There are immediate concerns based on acute problems, a shortage of truckers in Europe, for example, caused by Russia’s invasion of Ukraine.

“Shortages in Europe’s transport sector could worsen as many Ukrainian and Russian drivers are no longer available for work,” Isabel Schnabel, a member of the European Central Bank’s executive board, said last week.

In the longer term, the possibility of a more regionalized global economy, carved into smaller geopolitical zones, could mean a long and costly adjustment to a world of higher prices.

“There is a real possibility that globalization will reverse to some degree,” Powell said. Even if local industries would adapt over time, “it would be a very different world” to the one that produced around 30 years ago in which prices were slowly rising overall.

The situation has brought into focus whether China’s strict COVID containment policies will be eased and, if so, how quickly the country’s production of manufactured goods and industrial goods can recover.

China Beige Book, a country-focused data and analytics firm, said in a note last week that arrears were likely to worsen, potentially causing China’s economy to shrink in the second quarter of the year. and could cause US inflation to rise rather than peak in the coming weeks.

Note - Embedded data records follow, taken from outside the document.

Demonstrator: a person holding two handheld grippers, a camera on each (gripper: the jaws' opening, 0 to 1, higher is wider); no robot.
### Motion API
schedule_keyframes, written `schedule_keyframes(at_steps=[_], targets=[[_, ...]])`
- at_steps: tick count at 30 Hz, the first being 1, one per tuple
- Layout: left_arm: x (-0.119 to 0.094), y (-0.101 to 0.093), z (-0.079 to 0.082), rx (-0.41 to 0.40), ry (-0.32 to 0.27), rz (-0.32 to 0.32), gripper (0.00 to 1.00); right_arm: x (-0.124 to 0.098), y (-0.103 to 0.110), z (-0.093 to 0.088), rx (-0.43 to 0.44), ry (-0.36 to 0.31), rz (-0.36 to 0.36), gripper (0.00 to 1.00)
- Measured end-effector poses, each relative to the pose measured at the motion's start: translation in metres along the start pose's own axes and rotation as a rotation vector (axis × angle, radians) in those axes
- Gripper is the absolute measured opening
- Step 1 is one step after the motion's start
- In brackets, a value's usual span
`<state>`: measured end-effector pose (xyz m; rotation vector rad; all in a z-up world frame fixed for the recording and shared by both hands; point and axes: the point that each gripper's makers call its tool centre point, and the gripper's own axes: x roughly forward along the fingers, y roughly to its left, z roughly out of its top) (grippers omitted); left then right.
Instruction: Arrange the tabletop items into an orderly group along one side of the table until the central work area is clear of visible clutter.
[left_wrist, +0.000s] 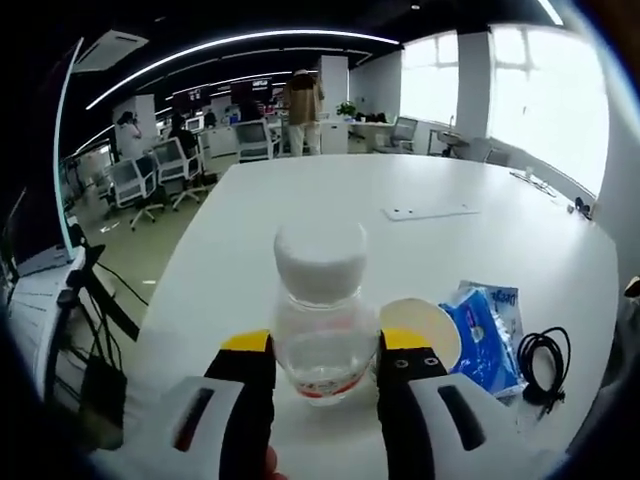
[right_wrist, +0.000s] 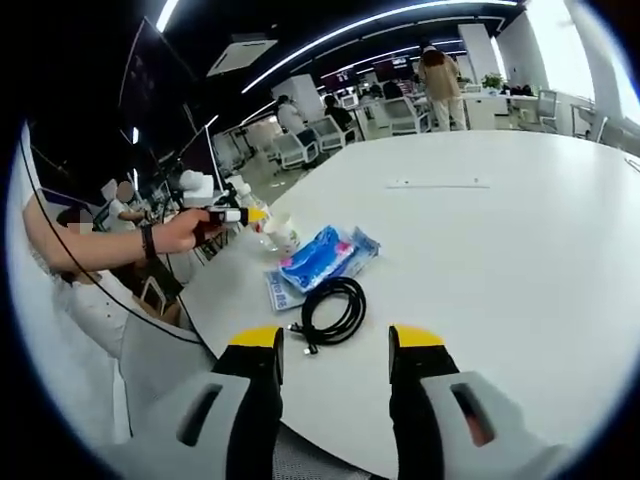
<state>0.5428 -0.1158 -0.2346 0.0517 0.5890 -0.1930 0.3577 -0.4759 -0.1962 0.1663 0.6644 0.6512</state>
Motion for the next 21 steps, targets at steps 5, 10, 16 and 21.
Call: schedule_keyframes(at_steps=[5,10,16,21], targets=[[-0.0016,-0.0019,-0.0013,0.013,0.000,-0.017,0.39,0.0014,0.0008,0.0012,-0.001,-0.003,0.005,0.40],[-0.0006,-0.0016,-0.0010,0.012,0.002,-0.011,0.39,0.0027,0.0022,0.0021,-0.005,-0.001,0.009,0.40],[-0.0009,-0.0005,-0.0006,-0.006,0.004,-0.001,0.40,0.0043,0.0029,0.0026,-0.007,-0.001,0.012,0.40],[-0.0049,0.0034,0.0037,-0.021,-0.017,0.010,0.44,0.0064,0.0027,0.0014,-0.006,0.000,0.014,0.40]])
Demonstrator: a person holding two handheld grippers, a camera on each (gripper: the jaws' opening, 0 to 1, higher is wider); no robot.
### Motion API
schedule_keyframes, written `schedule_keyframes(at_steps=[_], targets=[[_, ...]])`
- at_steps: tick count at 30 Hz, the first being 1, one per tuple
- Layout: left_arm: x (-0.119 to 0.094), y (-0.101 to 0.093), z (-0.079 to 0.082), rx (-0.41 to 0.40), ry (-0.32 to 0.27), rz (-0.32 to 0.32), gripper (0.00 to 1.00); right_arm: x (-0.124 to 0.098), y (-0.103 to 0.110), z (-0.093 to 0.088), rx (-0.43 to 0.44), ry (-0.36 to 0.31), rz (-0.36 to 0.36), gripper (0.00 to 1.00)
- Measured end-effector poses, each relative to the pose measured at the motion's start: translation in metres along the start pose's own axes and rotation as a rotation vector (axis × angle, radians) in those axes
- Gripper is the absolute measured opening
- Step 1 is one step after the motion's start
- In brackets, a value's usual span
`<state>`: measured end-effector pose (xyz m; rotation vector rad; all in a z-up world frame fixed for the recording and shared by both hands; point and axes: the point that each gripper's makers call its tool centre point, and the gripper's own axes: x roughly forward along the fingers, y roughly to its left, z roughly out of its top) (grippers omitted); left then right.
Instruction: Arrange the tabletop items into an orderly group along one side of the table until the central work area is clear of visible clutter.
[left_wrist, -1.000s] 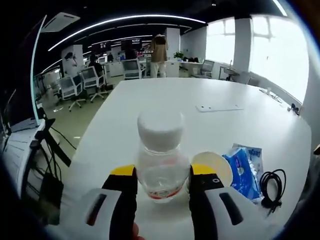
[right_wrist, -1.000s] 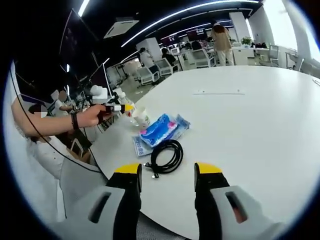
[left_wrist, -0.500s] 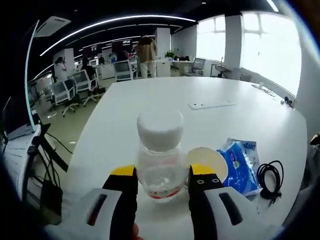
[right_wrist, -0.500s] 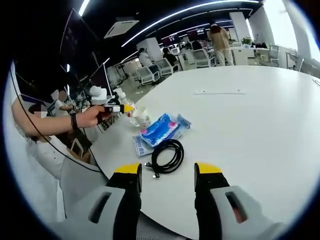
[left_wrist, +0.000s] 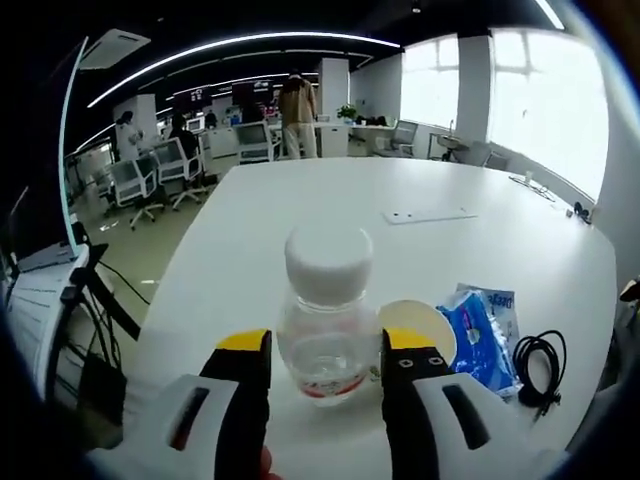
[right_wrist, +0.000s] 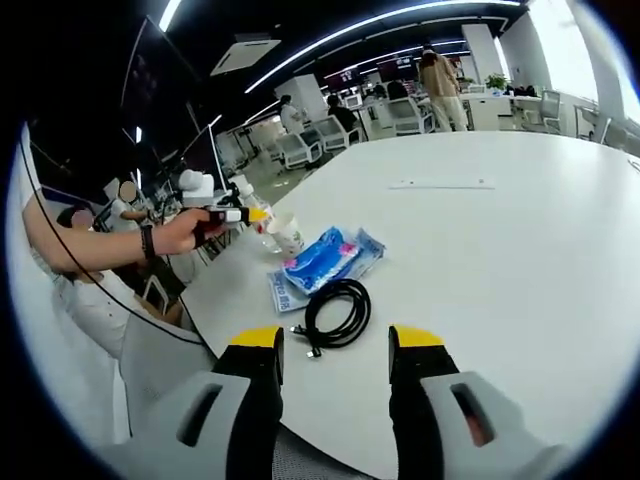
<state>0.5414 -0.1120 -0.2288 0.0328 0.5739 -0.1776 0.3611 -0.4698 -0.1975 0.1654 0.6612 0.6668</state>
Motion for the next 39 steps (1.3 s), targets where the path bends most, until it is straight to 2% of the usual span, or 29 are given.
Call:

Noting that Chinese ports are “experienced near historic backlog levels,” the company wrote that “if supply chain backlogs from China cause a second wave of US price spikes in early summer, then the Fed will be completely stuck in terms of what it can do.”

The lockdowns in China “appear to be hampering the production and movement of goods and services, given their scale, and compounding the supply chain challenges we’ve encountered that have driven up prices,” it said Wednesday. US Treasury Secretary Janet Yellen at a press conference in Bonn, where she will meet senior finance officials from the major developed economies of the Group of Seven. Read more

“China’s economic performance really impacts growth around the world,” Yellen added.